Sono anni in cui nella pittura di Capogrossi emerge l’influenza dei suoi recenti soggiorni parigini: in Nudo e corazza, così come in altre opere coeve, sono riscontrabili citazioni dalle Odalische di Matisse, rivisitate però con uno stile personale in cui spunti dalla tradizione rinascimentale italiana dialogano con le ultime tendenze dell’arte francese.
Capogrossi sta infatti attraversando una fase di sperimentazione tecnica e quest’olio su tavola, con la sua resa pittorica e le tinte intense e sontuose, rappresenta una rara testimonianza di un periodo di riflessione sulla pittura veneta, da cui si allontanerà rapidamente, alla ricerca di nuove direzioni stilistiche. Come scriverà Pier Maria Bardi, direttore della Galleria di Roma, dove Nudo e corazza viene esposto nel 1932: “[Capogrossi] ha molto studiato e capito i veneti, e si è poi svincolato da quegli amori, altri ne ha vissuti”.

Anticipando la dirompente svolta segnica del suo linguaggio, già nella sua fase figurativa Capogrossi sembra frapporre una distanza fra sé e il mondo, che rappresenta con lo scopo di restituirne gli equilibri nascosti dietro le sembianze del reale, alla ricerca di un senso di spazialità interiore. Non solo in Nudo e corazza, ma anche in molti altri suoi dipinti, compaiono maschere accanto alle figure, che si presentano al riguardante come su un palcoscenico, quasi a voler smascherare la realtà come una messa in scena.

Nudo e corazza apparteneva in origine a Guglielmo Pampiglione, radiologo e amico della famiglia Capogrossi. Oggi è di proprietà di Giuseppe Bertolami ed esposto al Museo della Scuola Romana a titolo di comodato d’uso.

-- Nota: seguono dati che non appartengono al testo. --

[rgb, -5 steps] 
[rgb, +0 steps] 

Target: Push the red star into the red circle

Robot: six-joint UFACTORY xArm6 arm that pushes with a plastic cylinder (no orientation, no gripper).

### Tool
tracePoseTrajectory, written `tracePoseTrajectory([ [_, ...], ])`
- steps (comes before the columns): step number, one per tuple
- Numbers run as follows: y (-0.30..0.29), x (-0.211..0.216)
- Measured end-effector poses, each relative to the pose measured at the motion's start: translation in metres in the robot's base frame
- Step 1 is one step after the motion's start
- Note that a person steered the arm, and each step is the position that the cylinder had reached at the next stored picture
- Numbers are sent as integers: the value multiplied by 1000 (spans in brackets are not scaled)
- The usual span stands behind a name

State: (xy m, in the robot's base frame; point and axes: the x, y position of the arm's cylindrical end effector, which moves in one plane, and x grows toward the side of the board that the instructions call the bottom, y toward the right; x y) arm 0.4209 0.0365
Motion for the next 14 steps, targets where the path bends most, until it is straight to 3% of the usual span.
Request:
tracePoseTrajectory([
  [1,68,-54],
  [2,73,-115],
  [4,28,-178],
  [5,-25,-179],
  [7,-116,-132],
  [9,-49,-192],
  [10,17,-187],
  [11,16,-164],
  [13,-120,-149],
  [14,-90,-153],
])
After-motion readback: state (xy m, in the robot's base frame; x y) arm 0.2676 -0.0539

Giuseppe Capogrossi nasce a Roma nel 1900 da una famiglia aristocratica. Conseguita la laurea in giurisprudenza, decide di intraprendere la carriera artistica e nel 1923 frequenta la Scuola di Nudo di Felice Carena, dove conosce Fausto Pirandello ed Emanuele Cavalli, che diverranno suoi intimi amici. Nel 1933 insieme a Cavalli e Melli redige il Manifesto del primordialismo plastico, testo in cui vengono definiti i principi della pittura tonale. Nello stesso anno viene allestita alla Galleria Jacques Bonjean di Parigi una mostra che riunisce opere di Capogrossi, Cavalli, Melli e Sclavi, in occasione della quale il critico Waldemar George per definirli conia il termine “École de Rome”. Nel 1936 conosce Costanza Mennyey, pittrice di origini ungheresi e moglie di Enrico Prampolini, che diventa sua compagna e madre delle sue figlie Beatrice e Olga. Alla fine degli anni ’40 vive una profonda crisi che lo porta a ripensare la sua produzione e ad abbandonare definitivamente la pittura figurativa: nel 1950 presenta per la prima volta al pubblico, in una mostra alla Galleria del Secolo, la sua produzione astratta, caratterizzata dal suo inconfondibile segno, che lo renderà tra le figure più emblematiche dell’informale italiano.
Giuseppe Capogrossi muore a Roma il 9 ottobre 1972.